I arrived frustrated, contorted into a mess by the difficult decisions and awkward positions of my life in Nalerigu. Now I know the best thing I could have been given was the safe time and space to cry it out, be angry, share stories of why we keep going, and decide what I'm to do about it. The motivation of the people around me is exhilirating; the passion I still feel about the work we are doing is more apparent to me when reflected in the faces of my fellow volunteers.

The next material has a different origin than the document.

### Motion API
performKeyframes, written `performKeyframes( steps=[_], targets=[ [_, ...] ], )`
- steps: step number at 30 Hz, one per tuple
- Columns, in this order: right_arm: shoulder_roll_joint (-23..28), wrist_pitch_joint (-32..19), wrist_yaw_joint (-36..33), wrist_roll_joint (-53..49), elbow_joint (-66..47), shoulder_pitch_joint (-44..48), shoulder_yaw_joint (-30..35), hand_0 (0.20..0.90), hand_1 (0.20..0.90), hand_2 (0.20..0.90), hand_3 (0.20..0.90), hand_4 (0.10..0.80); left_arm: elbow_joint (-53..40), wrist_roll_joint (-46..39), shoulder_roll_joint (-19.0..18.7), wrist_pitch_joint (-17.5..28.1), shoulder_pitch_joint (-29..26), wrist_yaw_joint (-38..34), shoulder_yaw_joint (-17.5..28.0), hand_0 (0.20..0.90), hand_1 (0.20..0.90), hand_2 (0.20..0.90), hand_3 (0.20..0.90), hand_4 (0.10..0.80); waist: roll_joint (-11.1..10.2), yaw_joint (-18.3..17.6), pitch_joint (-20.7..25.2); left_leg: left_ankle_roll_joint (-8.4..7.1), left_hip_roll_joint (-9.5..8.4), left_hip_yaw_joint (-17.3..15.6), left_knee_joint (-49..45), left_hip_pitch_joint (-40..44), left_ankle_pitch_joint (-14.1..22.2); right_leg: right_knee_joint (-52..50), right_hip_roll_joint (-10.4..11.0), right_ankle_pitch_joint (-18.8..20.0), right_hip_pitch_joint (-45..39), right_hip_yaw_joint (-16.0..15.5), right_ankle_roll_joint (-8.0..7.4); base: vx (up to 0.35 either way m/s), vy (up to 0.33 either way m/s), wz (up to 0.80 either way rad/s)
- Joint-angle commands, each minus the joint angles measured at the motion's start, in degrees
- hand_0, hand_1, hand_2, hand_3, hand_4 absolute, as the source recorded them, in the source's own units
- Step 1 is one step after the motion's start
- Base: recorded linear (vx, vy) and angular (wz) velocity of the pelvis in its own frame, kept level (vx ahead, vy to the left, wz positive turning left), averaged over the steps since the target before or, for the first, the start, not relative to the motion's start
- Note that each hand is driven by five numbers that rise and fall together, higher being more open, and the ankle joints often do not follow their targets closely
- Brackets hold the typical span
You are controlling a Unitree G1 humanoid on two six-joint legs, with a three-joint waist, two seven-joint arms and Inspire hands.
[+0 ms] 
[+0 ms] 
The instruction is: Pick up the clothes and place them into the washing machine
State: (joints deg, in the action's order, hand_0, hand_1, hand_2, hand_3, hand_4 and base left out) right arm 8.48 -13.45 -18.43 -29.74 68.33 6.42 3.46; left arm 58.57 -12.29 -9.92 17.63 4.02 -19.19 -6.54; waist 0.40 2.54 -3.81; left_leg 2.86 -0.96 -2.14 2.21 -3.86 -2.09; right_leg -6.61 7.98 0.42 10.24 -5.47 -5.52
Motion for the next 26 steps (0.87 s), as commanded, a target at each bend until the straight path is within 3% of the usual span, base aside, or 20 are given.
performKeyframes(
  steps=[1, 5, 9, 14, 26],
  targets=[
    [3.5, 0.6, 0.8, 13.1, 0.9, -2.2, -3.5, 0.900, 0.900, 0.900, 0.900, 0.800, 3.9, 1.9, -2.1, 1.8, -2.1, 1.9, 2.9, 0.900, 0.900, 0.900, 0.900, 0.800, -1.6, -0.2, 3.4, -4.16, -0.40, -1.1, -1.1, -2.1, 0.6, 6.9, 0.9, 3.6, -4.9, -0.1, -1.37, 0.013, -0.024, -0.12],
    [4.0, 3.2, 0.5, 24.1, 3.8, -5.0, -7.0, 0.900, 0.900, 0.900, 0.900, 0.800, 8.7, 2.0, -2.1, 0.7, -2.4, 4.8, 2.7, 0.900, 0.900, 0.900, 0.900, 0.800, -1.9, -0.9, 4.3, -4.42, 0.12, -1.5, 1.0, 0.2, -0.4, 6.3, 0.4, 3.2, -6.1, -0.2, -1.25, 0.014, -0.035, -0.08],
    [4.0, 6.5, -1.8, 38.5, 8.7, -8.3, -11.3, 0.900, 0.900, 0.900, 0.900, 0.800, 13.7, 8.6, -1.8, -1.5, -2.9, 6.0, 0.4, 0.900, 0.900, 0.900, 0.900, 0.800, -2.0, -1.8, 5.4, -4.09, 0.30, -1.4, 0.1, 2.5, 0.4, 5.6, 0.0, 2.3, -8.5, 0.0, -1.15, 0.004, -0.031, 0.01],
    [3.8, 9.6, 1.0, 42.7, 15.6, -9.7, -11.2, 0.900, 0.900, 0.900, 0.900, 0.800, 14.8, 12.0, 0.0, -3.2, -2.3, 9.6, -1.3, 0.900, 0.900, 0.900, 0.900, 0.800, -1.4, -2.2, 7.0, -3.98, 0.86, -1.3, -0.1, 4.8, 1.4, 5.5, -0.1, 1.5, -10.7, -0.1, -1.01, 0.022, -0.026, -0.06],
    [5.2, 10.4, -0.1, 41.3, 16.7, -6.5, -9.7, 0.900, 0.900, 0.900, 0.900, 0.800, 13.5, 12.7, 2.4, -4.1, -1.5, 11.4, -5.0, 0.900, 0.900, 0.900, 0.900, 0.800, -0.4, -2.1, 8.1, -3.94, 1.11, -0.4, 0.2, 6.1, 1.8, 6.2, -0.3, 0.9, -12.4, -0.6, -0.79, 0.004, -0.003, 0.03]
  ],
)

This group of Canadians, sourced from all over the country and flung haphazardly across Ghana, has grown into quite the strong family. And after we cram our feet into dirty rubber boots, trek through Gonjaland in search of elephants, finish with our flush toilets and tourist inclinations and breathe our welcome sigh of relief, we'll rush back into the fold for seven more weeks of battling poverty--our brothers and sisters in arms in the back of our minds, and the stretch of the Northern Region in front of our eyes.